Report how many lines of the data below contain "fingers". Give nothing besides the number.

● DATASET EXCERPTS:
***

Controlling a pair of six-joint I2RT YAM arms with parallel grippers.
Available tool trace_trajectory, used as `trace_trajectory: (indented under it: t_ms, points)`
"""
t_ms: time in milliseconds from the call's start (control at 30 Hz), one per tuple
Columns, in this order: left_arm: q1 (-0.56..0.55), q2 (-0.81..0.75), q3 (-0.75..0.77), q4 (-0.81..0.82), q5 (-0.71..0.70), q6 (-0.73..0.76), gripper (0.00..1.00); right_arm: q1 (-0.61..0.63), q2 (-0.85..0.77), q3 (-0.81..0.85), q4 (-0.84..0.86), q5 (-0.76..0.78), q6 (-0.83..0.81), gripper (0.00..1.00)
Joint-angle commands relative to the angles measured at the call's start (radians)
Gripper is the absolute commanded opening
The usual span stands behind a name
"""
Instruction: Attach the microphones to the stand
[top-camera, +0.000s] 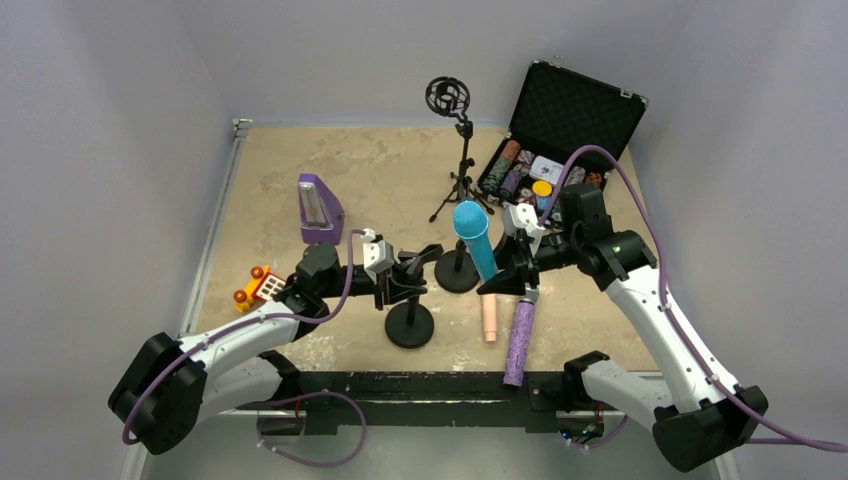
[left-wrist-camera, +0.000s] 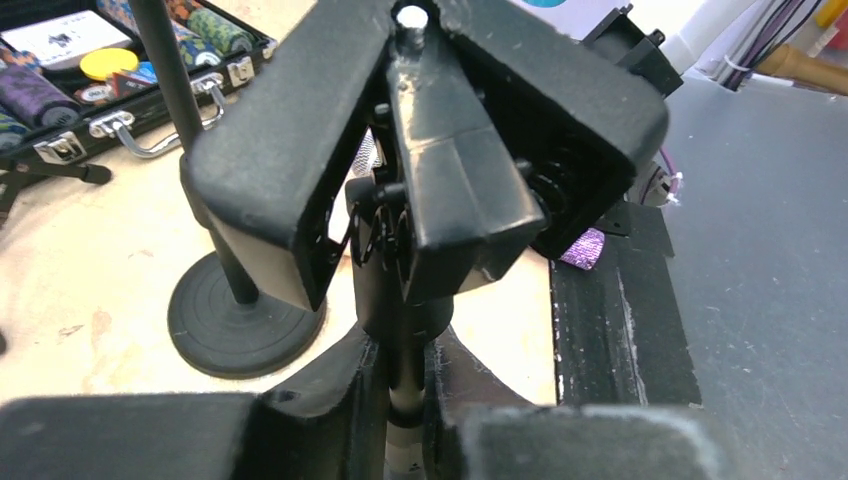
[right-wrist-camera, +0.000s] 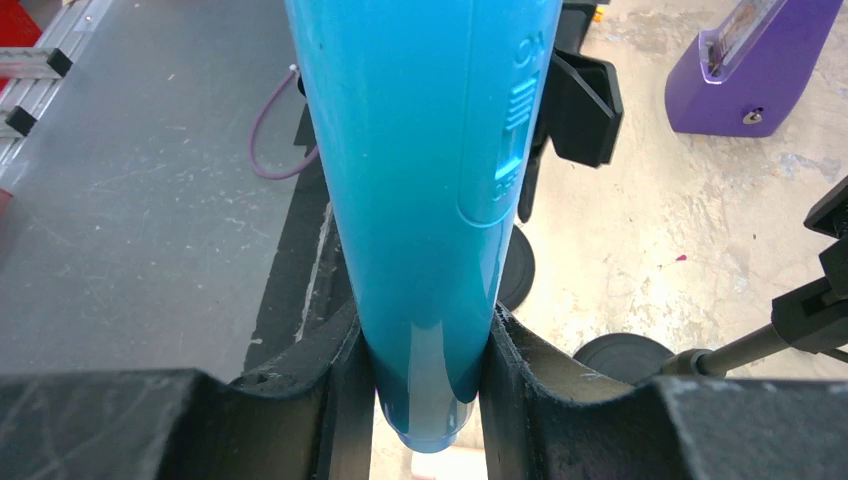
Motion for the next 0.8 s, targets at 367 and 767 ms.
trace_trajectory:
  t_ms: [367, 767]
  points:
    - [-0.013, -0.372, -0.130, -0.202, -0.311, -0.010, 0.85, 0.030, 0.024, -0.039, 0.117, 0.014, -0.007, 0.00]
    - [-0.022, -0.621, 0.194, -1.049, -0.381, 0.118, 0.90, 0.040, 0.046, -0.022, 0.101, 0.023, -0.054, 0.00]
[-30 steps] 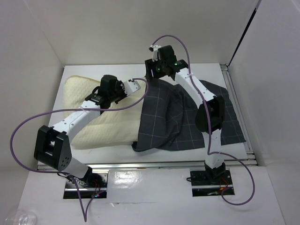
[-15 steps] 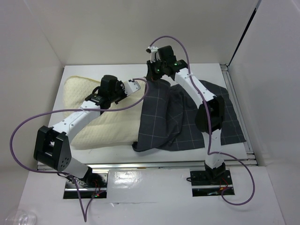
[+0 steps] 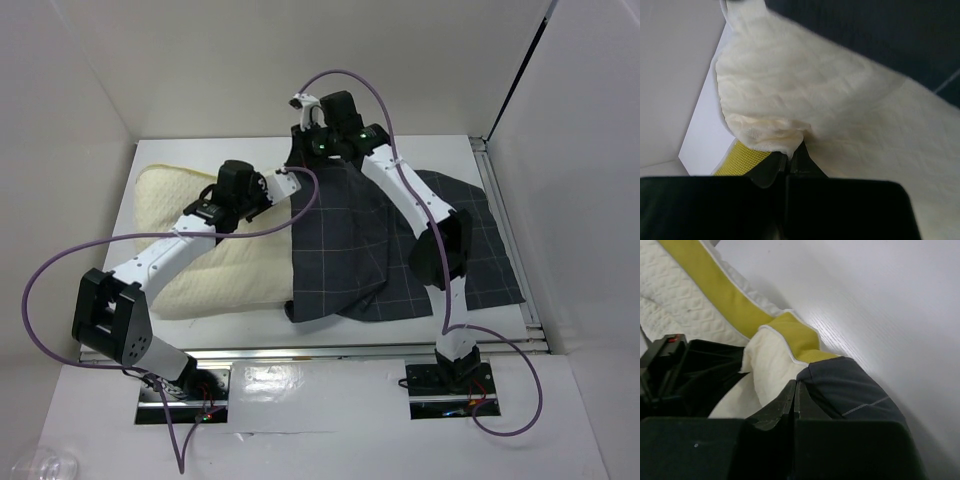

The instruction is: Put the pillow into the pillowcase

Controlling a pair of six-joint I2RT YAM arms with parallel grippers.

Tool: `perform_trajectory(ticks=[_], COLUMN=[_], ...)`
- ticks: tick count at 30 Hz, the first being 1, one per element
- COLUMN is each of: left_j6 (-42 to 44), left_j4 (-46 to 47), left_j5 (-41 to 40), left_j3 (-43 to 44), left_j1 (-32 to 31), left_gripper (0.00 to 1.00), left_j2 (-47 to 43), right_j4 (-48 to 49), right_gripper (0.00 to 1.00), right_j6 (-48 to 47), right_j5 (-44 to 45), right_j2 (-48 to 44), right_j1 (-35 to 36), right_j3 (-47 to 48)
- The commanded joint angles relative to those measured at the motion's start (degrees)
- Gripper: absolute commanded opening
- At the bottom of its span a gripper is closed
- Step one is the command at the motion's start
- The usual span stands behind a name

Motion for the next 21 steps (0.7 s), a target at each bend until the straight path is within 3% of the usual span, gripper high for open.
perform_trajectory(ticks=[1, 7, 11, 21], left_j6=[-1.50, -3.26, -4.40, -7.03], left_j4=[7.69, 8.22, 7.70, 5.06], left_j5=[0.55, 0.03, -0.50, -1.64], left_j3=[5.43, 8.15, 8.69, 6.93], left_j1=[-1.97, -3.73, -5.23, -7.78], left_gripper=[0.00, 0.00, 0.00, 0.00], left_j2=[-1.15, -1.14, -2.54, -7.82], right_j4=[-0.08, 0.45, 0.97, 0.98], right_gripper=[0.00, 0.00, 0.00, 0.00], right_j6=[2.25, 3.91, 3.39, 4.62], right_j5=[-6.80, -7.33, -3.04, 1.37], right_j2=[0.22, 1.89, 2.42, 4.27], right_j1=[4.63, 7.26, 7.88, -1.08], right_j3=[4.03, 5.08, 5.08, 3.94])
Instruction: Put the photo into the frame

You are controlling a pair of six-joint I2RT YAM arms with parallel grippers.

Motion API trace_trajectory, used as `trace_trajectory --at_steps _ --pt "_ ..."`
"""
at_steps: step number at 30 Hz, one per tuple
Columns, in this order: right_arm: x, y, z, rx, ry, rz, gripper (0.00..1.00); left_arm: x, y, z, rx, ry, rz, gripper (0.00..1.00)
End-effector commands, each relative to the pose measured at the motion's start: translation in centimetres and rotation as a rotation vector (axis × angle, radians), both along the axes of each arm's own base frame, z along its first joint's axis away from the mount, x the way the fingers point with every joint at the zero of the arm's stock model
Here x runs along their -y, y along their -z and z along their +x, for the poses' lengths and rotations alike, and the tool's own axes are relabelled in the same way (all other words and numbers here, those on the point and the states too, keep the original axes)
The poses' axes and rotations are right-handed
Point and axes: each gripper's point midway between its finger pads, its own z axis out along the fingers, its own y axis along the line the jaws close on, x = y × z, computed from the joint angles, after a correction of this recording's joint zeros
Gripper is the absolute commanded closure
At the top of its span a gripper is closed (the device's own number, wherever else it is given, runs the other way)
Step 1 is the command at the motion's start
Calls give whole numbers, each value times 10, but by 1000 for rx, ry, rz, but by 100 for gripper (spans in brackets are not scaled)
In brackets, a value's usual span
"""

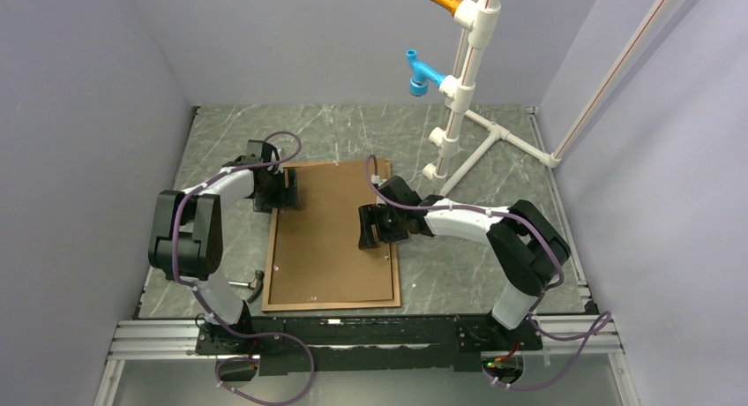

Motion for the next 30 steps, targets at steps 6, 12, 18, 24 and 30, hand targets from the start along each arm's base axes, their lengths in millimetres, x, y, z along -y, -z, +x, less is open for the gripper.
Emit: trace_trajectory --at_steps 6,12,18,24,30 --pt "22 51 -16 99 -145 -308 18 58 3 -26 -72 103 -198 21" --pt "25 39 -18 75 -106 -320 10 54 -2 -29 -63 88 -180 20" --pt "33 28 -14 75 -53 -367 3 47 -4 -30 -67 71 -145 20" --pt "37 9 -8 93 -11 -387 0 44 0 -34 -73 54 -131 20" --pt "35 -12 -4 109 12 -378 0 40 0 -35 -78 45 -117 20"
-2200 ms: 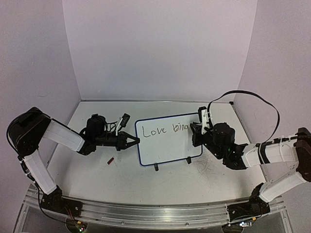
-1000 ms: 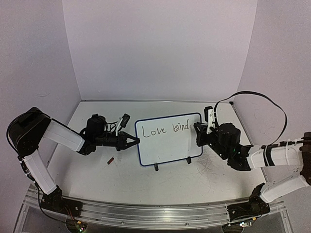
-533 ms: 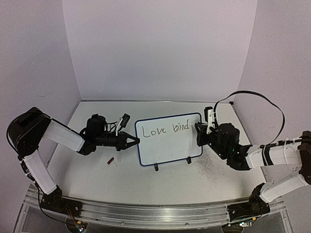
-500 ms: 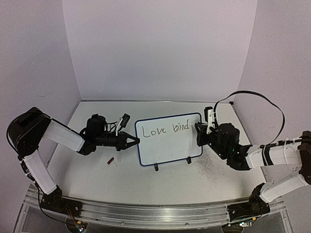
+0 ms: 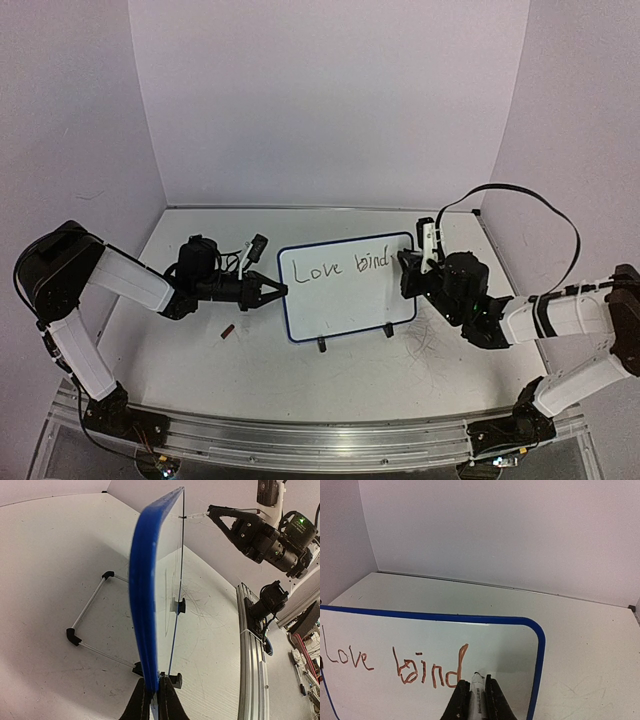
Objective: Write a sentence on the whiteboard
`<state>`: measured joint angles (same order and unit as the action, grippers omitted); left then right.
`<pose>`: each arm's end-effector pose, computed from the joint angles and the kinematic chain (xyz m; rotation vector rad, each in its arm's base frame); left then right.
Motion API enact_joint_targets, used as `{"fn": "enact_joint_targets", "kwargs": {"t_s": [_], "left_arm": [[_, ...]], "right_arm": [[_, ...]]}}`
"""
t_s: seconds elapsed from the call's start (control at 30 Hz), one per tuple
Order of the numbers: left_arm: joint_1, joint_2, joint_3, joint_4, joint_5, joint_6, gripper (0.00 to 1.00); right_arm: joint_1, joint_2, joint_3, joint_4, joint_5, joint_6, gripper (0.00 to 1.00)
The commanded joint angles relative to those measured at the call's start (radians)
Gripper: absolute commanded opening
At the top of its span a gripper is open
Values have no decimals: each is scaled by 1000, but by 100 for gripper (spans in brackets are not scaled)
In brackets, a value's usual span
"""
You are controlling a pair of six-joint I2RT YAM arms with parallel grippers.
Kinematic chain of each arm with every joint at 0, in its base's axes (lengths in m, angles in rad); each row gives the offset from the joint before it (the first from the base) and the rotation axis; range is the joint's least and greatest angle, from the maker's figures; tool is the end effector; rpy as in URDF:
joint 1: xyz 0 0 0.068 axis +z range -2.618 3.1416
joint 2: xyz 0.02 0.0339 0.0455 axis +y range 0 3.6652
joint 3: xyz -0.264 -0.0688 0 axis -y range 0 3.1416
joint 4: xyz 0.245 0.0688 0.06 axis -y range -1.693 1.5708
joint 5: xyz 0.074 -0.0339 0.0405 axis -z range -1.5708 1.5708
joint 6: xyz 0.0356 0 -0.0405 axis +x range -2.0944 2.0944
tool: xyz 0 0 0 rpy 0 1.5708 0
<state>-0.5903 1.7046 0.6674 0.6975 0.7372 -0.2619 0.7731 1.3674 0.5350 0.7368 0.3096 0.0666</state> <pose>0.2576 -0.2014 0.1613 0.8465 1.8415 -1.2591 0.2104 0.1901 0.2210 -0.3532 1.6380 0.3781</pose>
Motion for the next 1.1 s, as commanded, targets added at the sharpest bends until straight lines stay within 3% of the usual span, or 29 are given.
{"fn": "enact_joint_targets", "kwargs": {"t_s": [0.0, 1.07], "left_arm": [[4, -12, 32, -15, -45, 45, 0], [4, -18, 31, -21, -51, 50, 0]], "right_arm": [[-5, 20, 36, 26, -24, -1, 0], [-1, -33, -34, -48, 69, 53, 0]]}}
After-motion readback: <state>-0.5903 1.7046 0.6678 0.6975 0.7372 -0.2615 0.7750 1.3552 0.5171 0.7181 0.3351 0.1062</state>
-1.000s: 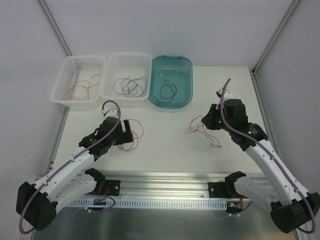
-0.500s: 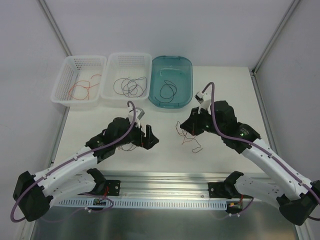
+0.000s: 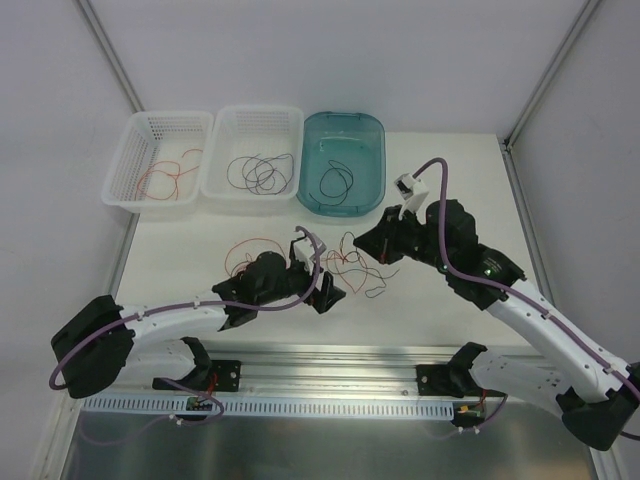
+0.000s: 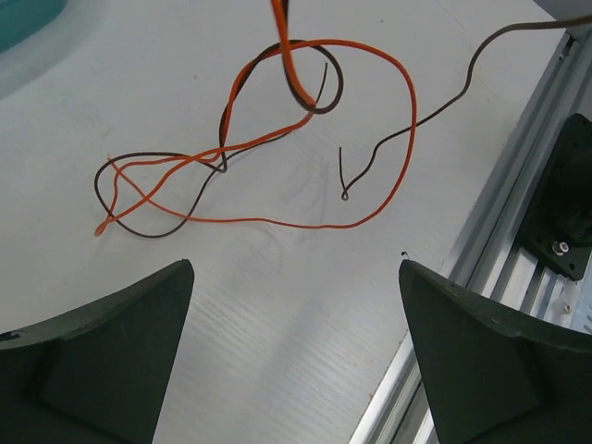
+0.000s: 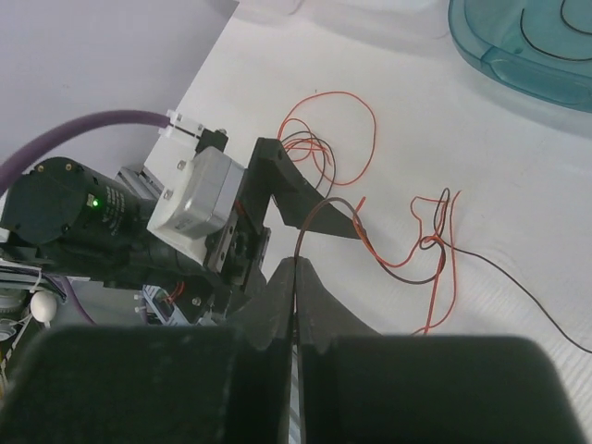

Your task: Untangle the cables

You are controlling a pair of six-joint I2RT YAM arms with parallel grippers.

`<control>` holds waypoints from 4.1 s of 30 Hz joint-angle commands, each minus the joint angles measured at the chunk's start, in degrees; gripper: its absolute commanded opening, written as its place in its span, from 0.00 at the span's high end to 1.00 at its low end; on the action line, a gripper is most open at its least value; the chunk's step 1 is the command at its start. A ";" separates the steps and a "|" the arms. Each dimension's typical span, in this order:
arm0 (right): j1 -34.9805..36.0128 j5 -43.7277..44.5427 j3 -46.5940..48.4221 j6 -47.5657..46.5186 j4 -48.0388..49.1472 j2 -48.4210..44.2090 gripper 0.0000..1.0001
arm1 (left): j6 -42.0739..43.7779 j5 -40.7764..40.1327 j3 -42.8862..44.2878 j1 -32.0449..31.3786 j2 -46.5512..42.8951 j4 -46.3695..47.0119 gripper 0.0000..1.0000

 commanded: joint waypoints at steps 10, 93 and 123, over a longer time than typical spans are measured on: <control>1.95 5.89 1.11 4.21 5.13 0.05 0.99 | -0.81 -16.47 -2.44 -9.40 3.37 18.76 0.11; -38.23 5.63 -15.59 -3.34 -13.06 -2.96 0.94 | 9.56 -35.84 19.54 12.39 -33.99 -57.70 1.00; 9.68 -16.51 8.66 -35.60 -5.24 32.91 0.36 | 13.43 -14.81 14.44 12.30 -35.47 -54.18 1.00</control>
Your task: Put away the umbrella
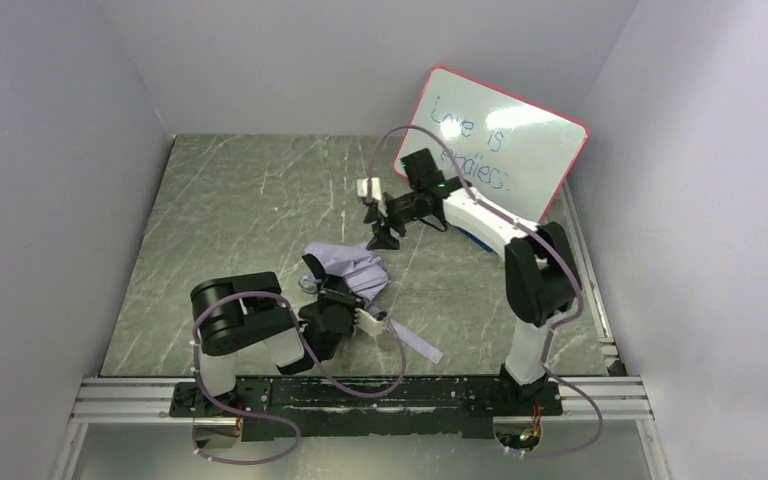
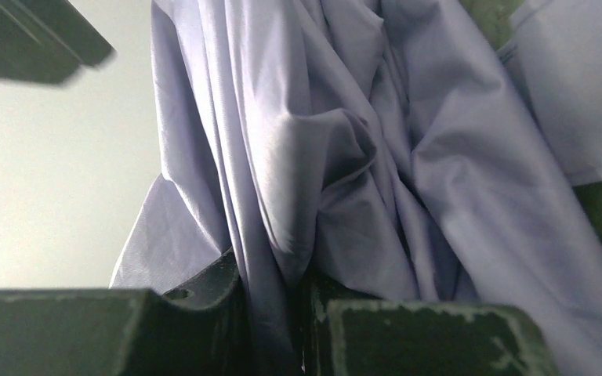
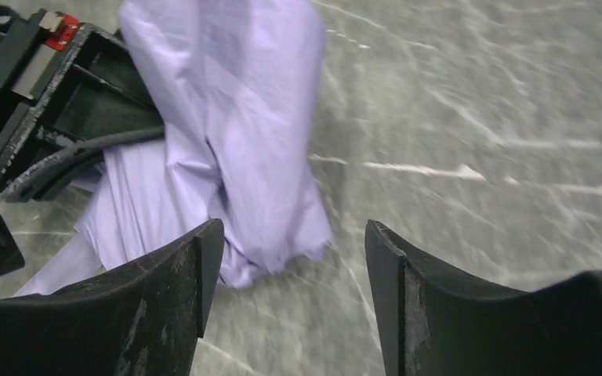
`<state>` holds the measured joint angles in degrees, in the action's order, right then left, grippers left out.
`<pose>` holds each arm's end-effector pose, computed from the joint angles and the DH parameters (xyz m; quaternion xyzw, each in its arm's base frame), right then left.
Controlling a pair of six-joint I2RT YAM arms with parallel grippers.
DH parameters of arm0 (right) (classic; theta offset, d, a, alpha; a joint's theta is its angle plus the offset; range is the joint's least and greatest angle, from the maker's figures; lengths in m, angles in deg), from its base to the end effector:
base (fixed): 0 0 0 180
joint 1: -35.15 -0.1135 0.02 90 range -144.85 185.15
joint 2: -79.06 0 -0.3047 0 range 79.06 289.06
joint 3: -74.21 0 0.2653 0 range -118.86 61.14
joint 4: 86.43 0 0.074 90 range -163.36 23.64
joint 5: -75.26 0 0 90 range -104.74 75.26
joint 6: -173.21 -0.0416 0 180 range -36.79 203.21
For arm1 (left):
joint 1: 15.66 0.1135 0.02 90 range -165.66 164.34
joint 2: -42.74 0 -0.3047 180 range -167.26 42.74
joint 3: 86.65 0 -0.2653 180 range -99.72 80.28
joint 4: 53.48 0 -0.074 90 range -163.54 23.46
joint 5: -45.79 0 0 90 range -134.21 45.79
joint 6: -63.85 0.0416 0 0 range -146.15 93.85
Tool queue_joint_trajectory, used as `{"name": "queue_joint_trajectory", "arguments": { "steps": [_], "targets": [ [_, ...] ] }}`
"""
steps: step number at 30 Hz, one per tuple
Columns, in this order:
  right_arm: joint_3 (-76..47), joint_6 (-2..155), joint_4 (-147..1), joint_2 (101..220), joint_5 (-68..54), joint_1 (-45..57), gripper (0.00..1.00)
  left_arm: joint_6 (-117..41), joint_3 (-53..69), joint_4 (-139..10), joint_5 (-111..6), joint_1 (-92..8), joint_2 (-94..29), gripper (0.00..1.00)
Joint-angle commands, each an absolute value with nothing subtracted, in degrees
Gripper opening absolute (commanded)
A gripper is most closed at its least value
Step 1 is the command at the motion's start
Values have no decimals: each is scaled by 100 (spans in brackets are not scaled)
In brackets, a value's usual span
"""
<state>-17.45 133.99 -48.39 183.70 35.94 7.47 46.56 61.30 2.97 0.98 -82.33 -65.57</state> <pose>0.3558 0.2230 0.2707 -0.6494 0.5697 0.3349 0.3762 0.1364 -0.2417 0.1101 0.6318 0.4694 0.3419 0.5135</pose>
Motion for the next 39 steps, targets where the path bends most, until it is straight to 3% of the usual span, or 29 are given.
{"name": "queue_joint_trajectory", "arguments": {
  "steps": [1,15,25,32,39],
  "targets": [
    [-2343,14695,-3229,18931,3540,338,70,4637,6223,-202,113,-8351,-6618,5],
    [-3399,15501,-1819,19994,2975,-313,70,4706,6279,-194,53,-8370,-6586,5],
    [-3059,15296,-1893,20330,2431,-534,71,4654,6228,-243,69,-8377,-6590,5],
    [-2661,15008,-2470,20455,1920,-532,64,4460,6145,-502,16,-8378,-6234,32],
    [-2552,14718,-2837,20565,1611,-503,32,4092,6029,-1096,-127,-8372,-5308,60]
  ]
}}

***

● RESPONSE TO THE TASK: 2